- TASK -
Pick out every line of the entries below where "stays" occurs, and copy those lines.

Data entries
--------------------------------
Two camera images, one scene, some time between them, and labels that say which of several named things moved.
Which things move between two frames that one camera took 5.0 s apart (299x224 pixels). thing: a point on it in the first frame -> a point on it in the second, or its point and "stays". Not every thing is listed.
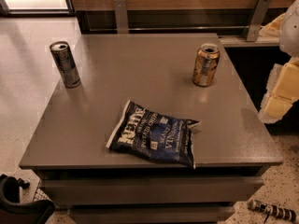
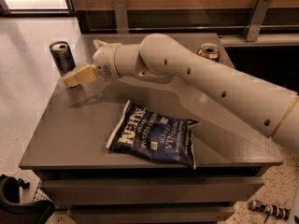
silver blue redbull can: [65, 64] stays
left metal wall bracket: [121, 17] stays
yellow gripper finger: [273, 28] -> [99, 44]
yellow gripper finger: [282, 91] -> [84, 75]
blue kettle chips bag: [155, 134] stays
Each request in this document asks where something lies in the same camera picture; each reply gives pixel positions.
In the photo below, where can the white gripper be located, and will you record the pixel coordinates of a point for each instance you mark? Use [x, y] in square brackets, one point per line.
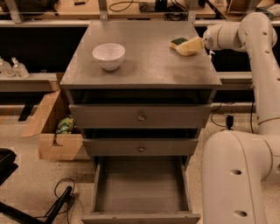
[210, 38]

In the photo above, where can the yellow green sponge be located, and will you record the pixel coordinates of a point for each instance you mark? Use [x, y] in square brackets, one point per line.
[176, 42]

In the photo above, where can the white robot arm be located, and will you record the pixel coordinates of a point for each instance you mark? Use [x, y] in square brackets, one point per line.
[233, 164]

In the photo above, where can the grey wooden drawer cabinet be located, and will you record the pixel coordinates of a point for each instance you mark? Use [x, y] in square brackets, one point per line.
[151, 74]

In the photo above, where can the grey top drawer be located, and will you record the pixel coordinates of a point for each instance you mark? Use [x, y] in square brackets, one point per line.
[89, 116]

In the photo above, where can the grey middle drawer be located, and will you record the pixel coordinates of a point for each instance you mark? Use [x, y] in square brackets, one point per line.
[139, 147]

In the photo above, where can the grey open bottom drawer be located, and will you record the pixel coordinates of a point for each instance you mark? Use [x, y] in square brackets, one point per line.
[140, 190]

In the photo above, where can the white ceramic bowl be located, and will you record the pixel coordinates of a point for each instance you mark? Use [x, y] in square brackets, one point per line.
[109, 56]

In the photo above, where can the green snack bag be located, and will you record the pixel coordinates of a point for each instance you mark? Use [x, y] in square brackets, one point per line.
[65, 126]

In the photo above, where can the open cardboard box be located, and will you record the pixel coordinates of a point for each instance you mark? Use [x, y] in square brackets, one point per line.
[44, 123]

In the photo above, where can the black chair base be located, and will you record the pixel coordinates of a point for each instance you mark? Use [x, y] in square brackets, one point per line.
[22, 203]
--------------------------------
- RESPONSE AREA -
Which things move between two frames that one camera took 5.0 s apart (299x224 pixels). thing: a point on it in the first frame -> a point on it in the second, or its point and "stays". Not every thing is listed.
silver blue redbull can: [65, 64] stays
left metal wall bracket: [121, 17] stays
blue kettle chips bag: [155, 134] stays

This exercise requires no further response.